PROBLEM TO SOLVE >> Excluding pictures, reproduce word for word the lines from the one containing "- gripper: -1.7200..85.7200" through the end of the material below.

DATA SHOWN >>
+===+

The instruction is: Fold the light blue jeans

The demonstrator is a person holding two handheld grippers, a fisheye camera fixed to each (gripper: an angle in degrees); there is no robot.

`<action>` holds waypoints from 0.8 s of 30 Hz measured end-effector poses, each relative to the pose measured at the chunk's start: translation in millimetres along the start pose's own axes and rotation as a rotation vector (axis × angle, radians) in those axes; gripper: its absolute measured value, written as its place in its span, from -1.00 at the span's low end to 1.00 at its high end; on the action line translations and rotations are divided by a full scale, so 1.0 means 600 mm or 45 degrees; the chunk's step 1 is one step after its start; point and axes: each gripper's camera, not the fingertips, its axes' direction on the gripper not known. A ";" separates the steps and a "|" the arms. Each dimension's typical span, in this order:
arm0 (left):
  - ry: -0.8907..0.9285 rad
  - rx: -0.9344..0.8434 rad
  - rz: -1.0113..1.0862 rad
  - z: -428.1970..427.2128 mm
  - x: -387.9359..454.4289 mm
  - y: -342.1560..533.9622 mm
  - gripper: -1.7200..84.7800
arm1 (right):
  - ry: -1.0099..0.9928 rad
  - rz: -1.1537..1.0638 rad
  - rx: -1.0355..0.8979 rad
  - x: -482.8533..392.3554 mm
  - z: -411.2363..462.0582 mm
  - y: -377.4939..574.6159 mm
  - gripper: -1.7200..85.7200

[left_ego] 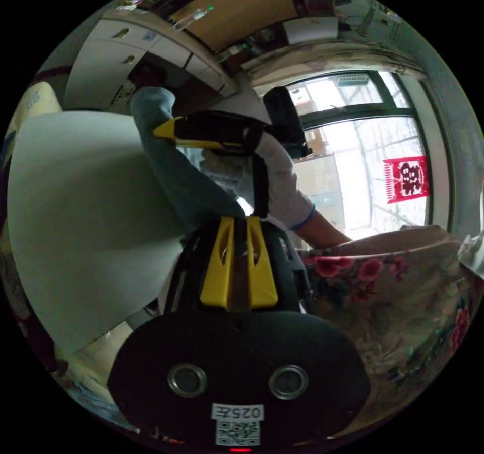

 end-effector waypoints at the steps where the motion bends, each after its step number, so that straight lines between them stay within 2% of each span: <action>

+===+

RESPONSE TO THIS TASK >>
  - gripper: -1.7200..85.7200

[left_ego] 

 end-effector waypoints at the steps where the motion bends, each after its step number, so that straight lines between them stay within 2% of each span: <action>

Nothing else is needed for this exercise.